Assignment:
From the material beneath, pull every line with the word "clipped".

Listed entries:
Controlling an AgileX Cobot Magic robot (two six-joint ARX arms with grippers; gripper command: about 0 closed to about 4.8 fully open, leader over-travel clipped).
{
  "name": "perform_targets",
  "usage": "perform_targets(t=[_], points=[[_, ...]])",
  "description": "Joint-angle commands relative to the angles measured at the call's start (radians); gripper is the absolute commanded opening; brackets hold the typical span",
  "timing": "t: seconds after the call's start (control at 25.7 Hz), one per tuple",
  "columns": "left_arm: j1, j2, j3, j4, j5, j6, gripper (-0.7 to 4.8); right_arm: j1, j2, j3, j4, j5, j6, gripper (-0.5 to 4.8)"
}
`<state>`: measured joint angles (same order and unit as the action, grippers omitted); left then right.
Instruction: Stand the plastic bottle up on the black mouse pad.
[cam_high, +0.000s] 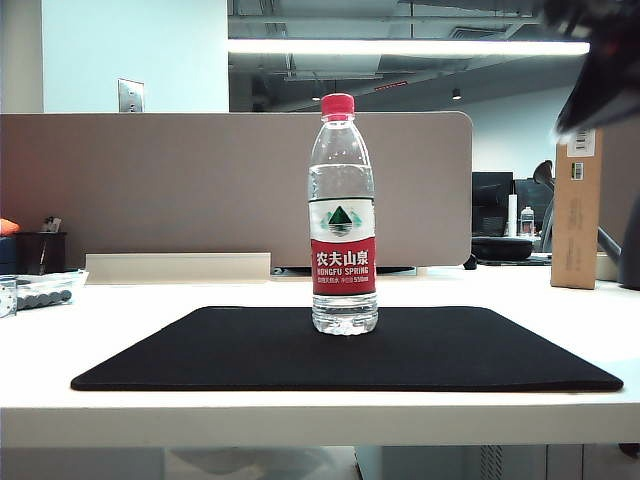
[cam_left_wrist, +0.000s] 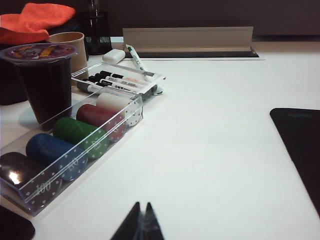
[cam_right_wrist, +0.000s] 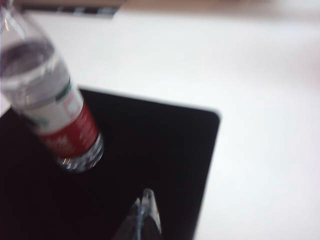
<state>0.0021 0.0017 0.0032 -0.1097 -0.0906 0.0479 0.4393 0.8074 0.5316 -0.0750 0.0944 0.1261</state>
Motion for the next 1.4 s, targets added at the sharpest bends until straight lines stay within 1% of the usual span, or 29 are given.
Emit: perform_targets(t=[0.04,0.16,0.19,0.27,0.31,0.43,0.51,0.66,0.74,0.93,1.2,1.4], points=[[-0.002,0.001,0.005,0.01,0.001,-0.003,-0.04,0.0,-0.097,-0.013,-0.025,0.098,-0.08,-0.01],[-0.002,0.001,0.005,0.01,0.001,-0.003,-0.04,-0.025,-0.206,-0.08,0.011,0.159,-0.112,-0.01],[-0.002,0.001,0.005,0.01,0.001,-0.003,-0.04,-0.042,-0.242,-0.109,0.032,0.161,-0.111,-0.01],[-0.002,0.001,0.005,0.011,0.001,-0.003,-0.04,-0.114,-0.36,-0.215,0.089,0.141,-0.09,-0.01],[-0.002,0.001,0.005,0.01,0.001,-0.003,-0.04,-0.161,-0.444,-0.287,0.107,0.11,-0.065,-0.01],[-0.002,0.001,0.005,0.01,0.001,-0.003,-0.04,-0.22,-0.56,-0.375,0.109,0.039,-0.053,-0.01],[-0.002,0.001,0.005,0.01,0.001,-0.003,-0.04,-0.257,-0.62,-0.418,0.109,-0.02,-0.051,-0.01],[-0.002,0.001,0.005,0.01,0.001,-0.003,-0.04,-0.337,-0.714,-0.481,0.108,-0.17,-0.047,-0.01],[-0.002,0.001,0.005,0.01,0.001,-0.003,-0.04,-0.374,-0.768,-0.515,0.102,-0.212,-0.046,-0.01],[-0.002,0.001,0.005,0.011,0.001,-0.003,-0.04,-0.387,-0.809,-0.53,0.07,-0.194,-0.045,-0.01],[-0.002,0.001,0.005,0.01,0.001,-0.003,-0.04,-0.385,-0.809,-0.53,0.072,-0.11,-0.048,-0.01],[-0.002,0.001,0.005,0.01,0.001,-0.003,-0.04,-0.384,-0.809,-0.53,0.072,-0.116,-0.048,-0.01]])
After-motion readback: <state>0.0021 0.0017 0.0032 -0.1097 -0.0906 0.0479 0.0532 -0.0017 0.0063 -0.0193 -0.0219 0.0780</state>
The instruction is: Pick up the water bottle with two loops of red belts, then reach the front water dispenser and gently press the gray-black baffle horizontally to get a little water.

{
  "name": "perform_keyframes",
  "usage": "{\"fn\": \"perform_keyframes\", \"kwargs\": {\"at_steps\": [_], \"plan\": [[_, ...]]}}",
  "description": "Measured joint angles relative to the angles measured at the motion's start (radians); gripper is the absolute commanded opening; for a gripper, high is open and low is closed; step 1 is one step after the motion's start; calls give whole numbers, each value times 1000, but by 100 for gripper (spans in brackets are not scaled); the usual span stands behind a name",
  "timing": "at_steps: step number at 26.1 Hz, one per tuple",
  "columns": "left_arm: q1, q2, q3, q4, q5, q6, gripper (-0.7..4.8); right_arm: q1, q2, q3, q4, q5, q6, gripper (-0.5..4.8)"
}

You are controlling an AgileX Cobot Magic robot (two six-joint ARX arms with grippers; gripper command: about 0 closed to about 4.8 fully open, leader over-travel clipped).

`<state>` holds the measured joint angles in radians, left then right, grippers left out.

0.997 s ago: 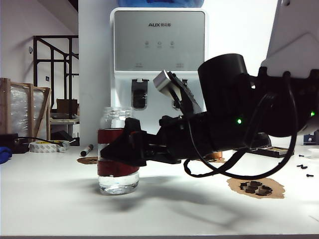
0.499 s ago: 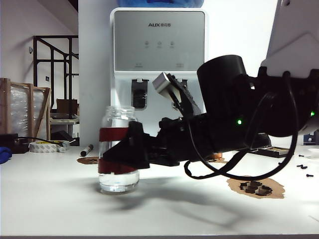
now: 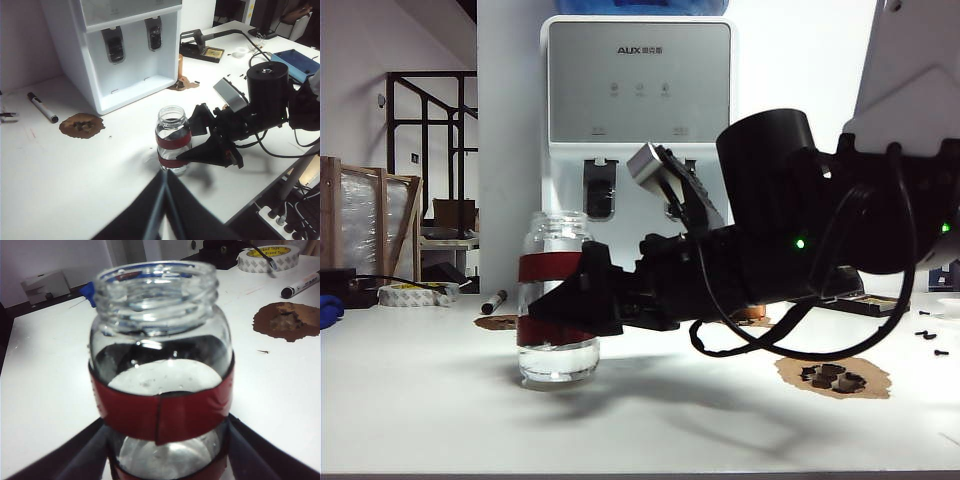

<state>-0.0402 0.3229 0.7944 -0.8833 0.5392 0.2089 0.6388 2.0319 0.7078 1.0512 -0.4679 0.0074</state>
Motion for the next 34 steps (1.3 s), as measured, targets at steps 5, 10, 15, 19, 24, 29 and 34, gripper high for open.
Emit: {"fn": "perform_keyframes", "kwargs": {"at_steps": [5,10,15,19,24,29,34], "plan": [[0,0,0,0,0,0,-5,0,0,0,6,-1,0,-5],[0,0,0,-3,0,0,-5,0,-1,0,19,21,1,-5],[0,0,0,-3,0,0,-5,0,-25,0,18,127,1,-5],[0,0,0,-3,0,0,-5,0,-65,0,21,317,1,-5],[0,0,0,-3,0,0,-5,0,-79,0,44,663,1,-5],[0,0,0,43,-54,-9,-5,0,-79,0,110,803,1,-5],[0,0,0,82,-128,-34,-5,-3,-78,18,113,820,1,-5]]}}
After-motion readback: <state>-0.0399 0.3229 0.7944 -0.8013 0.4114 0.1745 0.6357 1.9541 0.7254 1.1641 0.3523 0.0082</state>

Response area:
Controlling an AgileX Cobot Magic robot (two six-joint ARX arms with grippers; gripper command: about 0 closed to about 4.8 fully open, leader over-travel clipped).
You are controlling an AgileX Cobot Magic robot (two six-joint ARX arms with grippers; gripper command: about 0 closed to about 4.8 fully open, leader over-travel clipped).

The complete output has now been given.